◆ Assigned task ◆
Go through the records below and show every line with the string "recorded".

◆ Input data ◆
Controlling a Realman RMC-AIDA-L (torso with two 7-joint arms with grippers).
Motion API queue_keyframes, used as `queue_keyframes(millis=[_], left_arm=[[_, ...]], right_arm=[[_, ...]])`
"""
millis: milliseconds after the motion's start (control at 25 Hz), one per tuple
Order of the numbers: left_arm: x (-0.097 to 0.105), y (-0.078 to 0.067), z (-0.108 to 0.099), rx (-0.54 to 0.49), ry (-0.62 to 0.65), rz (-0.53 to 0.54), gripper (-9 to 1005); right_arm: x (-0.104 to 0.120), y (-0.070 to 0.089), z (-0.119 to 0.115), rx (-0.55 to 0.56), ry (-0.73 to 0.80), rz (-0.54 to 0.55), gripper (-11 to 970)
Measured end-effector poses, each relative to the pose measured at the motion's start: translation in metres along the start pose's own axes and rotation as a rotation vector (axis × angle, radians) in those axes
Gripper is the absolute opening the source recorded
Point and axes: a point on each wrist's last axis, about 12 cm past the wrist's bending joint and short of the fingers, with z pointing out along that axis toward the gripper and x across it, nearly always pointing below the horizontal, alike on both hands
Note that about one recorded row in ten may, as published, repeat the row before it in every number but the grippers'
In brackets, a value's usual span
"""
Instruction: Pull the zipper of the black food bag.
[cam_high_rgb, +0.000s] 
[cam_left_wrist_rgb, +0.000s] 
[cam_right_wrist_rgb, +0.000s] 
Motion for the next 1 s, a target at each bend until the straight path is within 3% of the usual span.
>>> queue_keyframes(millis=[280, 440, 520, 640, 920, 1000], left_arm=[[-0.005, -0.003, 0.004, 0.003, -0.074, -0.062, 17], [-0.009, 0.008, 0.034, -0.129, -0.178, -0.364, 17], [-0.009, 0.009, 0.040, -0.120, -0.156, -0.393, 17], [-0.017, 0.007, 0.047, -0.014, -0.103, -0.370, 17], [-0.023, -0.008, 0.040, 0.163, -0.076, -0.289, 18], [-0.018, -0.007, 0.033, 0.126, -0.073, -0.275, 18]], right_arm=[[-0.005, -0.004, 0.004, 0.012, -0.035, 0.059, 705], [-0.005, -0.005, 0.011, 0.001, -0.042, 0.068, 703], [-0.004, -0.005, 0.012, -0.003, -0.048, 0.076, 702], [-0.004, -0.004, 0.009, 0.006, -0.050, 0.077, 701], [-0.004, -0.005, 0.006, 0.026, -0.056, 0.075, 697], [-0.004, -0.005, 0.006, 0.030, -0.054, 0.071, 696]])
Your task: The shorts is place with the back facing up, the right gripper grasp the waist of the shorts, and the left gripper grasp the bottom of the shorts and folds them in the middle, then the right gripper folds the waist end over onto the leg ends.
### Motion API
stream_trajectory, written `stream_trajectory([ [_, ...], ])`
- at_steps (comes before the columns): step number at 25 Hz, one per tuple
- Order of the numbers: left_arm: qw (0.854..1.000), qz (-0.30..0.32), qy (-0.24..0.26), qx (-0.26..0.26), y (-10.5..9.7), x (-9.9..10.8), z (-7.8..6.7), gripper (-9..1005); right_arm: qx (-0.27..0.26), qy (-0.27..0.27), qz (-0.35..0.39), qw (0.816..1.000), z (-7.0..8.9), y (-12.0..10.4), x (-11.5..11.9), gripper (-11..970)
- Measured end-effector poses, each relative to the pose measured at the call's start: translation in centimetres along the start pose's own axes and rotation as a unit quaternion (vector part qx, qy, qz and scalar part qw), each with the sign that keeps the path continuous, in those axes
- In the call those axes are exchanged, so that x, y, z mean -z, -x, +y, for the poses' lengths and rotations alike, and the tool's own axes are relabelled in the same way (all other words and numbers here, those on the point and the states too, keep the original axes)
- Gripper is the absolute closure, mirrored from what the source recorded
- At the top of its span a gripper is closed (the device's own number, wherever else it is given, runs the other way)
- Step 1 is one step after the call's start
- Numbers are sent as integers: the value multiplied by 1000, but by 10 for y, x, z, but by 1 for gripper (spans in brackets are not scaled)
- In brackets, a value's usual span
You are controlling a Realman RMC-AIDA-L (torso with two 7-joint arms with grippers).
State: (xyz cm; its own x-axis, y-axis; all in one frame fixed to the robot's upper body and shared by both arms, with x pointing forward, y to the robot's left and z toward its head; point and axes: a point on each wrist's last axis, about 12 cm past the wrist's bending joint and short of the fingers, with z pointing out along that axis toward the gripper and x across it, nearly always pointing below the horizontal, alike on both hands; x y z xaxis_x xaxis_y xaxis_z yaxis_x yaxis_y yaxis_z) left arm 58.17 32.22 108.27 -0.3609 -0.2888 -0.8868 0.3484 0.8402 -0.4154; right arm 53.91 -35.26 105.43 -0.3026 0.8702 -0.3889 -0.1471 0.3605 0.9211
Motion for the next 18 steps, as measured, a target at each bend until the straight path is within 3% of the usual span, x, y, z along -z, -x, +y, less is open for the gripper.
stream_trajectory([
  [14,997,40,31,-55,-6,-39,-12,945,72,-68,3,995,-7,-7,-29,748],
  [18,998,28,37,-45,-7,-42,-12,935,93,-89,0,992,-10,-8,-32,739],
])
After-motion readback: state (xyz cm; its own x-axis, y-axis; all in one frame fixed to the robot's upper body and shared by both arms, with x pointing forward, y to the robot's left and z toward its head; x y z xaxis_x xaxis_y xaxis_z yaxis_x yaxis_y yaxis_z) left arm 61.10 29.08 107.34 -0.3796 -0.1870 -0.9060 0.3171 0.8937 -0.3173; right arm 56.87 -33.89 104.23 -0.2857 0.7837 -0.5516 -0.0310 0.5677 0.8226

◆ Response to the task ◆
Gripper is the absolute opening the source recorded
Note that about one recorded row in ten may, as published, repeat the row before it in every number but the grippers'
- Gripper is the absolute closure, mirrored from what the source recorded

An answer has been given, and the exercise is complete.